▶ **Stored data**:
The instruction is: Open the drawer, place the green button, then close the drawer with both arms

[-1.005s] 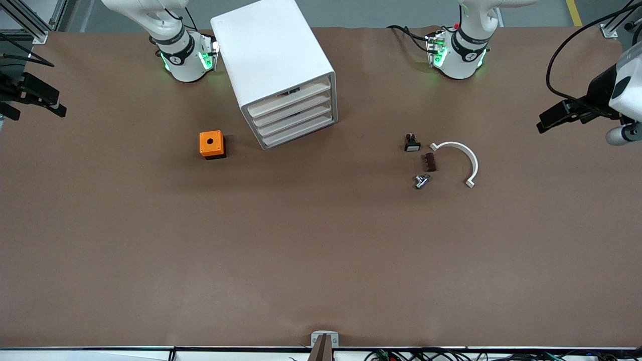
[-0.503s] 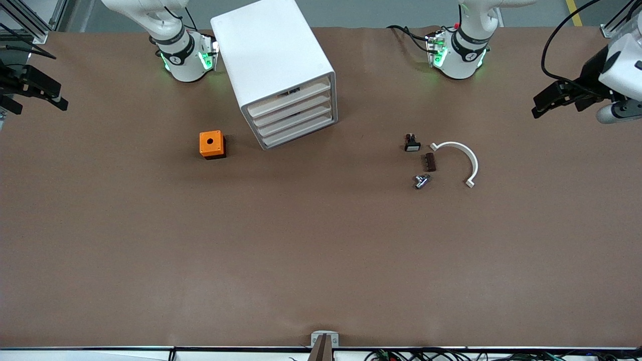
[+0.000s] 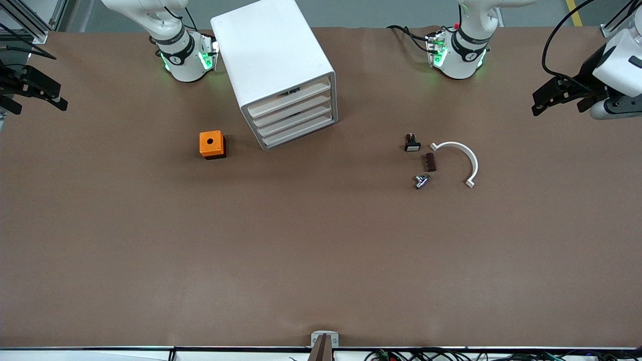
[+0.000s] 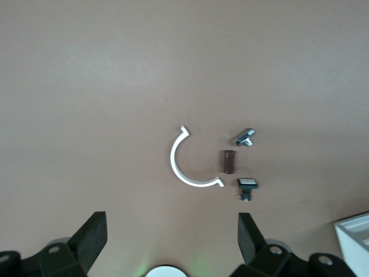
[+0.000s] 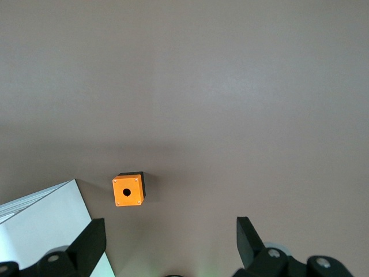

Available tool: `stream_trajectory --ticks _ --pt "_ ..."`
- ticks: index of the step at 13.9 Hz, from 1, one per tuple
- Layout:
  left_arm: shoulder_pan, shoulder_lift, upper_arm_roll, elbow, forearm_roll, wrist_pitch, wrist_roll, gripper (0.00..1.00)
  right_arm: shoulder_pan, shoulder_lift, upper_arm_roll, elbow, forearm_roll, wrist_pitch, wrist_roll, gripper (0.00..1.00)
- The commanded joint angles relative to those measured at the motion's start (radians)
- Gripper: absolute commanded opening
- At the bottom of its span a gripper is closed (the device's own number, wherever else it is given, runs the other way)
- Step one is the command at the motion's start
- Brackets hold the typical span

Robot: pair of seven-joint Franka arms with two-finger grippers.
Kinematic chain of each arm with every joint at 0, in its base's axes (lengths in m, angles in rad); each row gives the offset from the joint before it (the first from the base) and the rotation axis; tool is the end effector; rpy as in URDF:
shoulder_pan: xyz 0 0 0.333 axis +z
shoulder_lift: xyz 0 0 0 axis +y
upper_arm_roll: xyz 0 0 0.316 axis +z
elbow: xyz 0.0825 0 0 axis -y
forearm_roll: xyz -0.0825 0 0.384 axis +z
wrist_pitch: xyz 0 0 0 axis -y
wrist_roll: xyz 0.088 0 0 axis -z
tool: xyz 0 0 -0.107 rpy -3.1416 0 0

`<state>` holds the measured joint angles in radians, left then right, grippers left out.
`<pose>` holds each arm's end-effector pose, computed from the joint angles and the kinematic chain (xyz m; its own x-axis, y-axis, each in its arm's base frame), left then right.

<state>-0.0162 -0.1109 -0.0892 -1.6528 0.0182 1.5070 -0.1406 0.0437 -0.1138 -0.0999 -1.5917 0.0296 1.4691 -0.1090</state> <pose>0.5099 -0.0546 0.6395 0.9988 0.0372 -0.0310 0.0362 -0.9988 -0.0327 0.5072 -0.0286 0.6661 0.9984 0.0564 -0.0048 0.0562 -0.9976 -0.0415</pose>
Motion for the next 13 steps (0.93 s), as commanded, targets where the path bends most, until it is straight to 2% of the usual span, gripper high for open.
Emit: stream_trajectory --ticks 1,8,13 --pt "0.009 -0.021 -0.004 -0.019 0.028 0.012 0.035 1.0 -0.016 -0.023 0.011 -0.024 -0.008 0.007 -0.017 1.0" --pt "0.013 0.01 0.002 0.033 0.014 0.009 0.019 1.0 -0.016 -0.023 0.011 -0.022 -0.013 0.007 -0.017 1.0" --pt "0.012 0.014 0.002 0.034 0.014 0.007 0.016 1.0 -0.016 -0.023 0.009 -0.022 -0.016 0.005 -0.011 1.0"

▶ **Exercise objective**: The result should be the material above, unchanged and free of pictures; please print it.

▶ **The completed task**:
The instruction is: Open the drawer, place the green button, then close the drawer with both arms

[-1.005s] 
[-0.503s] 
[+0.000s] 
[+0.000s] 
[+0.000s] 

Available tool: `stream_trajectory --ticks _ --pt "_ ..."`
- ticks: index of the step at 13.9 Hz, from 1, one per tuple
- Layout:
  left_arm: shoulder_pan, shoulder_lift, upper_arm_roll, elbow, forearm_roll, wrist_pitch, wrist_roll, gripper (0.00..1.00)
  right_arm: shoulder_pan, shoulder_lift, upper_arm_roll, elbow, forearm_roll, wrist_pitch, wrist_roll, gripper (0.00..1.00)
- The commanded joint angles relative to those measured at the motion's start (radians)
- Gripper: absolute commanded opening
- At the bottom of its span a gripper is closed (the device's own number, wherever else it is given, runs the other way)
- Step one is the command at the motion's start
- Brackets hold the typical span

Robot: pair of seven-joint Franka arms with two-finger grippers.
Kinematic chain of each arm with every joint at 0, in its base's axes (lengths in m, angles in rad); each row gives the offset from the joint before it (the first from the base) and the rotation axis; tool is the end effector; rpy as in URDF:
shoulder_pan: xyz 0 0 0.333 axis +z
shoulder_lift: xyz 0 0 0 axis +y
upper_arm_roll: xyz 0 0 0.316 axis +z
elbow: xyz 0.0825 0 0 axis -y
forearm_roll: xyz -0.0825 0 0.384 axis +z
wrist_pitch: xyz 0 0 0 axis -y
wrist_roll: xyz 0.088 0 0 axis -z
tool: xyz 0 0 -0.107 rpy -3.1416 0 0

`<state>` holds the measured joint angles in radians, left then right, grippers left out.
`<pose>` holds each arm's end-effector pose, computed from the joint angles and the kinematic chain (xyz m; its own x-axis, y-axis, each in its arm's base frame), left then right.

<state>-0.0162 -0.1109 -0.0892 -1.6528 0.0182 1.5070 -0.1406 0.0437 -0.1138 -0.0999 -1.5917 0.0296 1.4691 -0.1090</state> <pose>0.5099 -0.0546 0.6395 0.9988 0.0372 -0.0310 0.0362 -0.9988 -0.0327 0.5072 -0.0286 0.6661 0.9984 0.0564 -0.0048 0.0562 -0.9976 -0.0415</pose>
Motion for the next 13 steps (0.93 s), as commanded, targets where the path bends most, until it is straight to 2% of the usual span, gripper high for open.
Emit: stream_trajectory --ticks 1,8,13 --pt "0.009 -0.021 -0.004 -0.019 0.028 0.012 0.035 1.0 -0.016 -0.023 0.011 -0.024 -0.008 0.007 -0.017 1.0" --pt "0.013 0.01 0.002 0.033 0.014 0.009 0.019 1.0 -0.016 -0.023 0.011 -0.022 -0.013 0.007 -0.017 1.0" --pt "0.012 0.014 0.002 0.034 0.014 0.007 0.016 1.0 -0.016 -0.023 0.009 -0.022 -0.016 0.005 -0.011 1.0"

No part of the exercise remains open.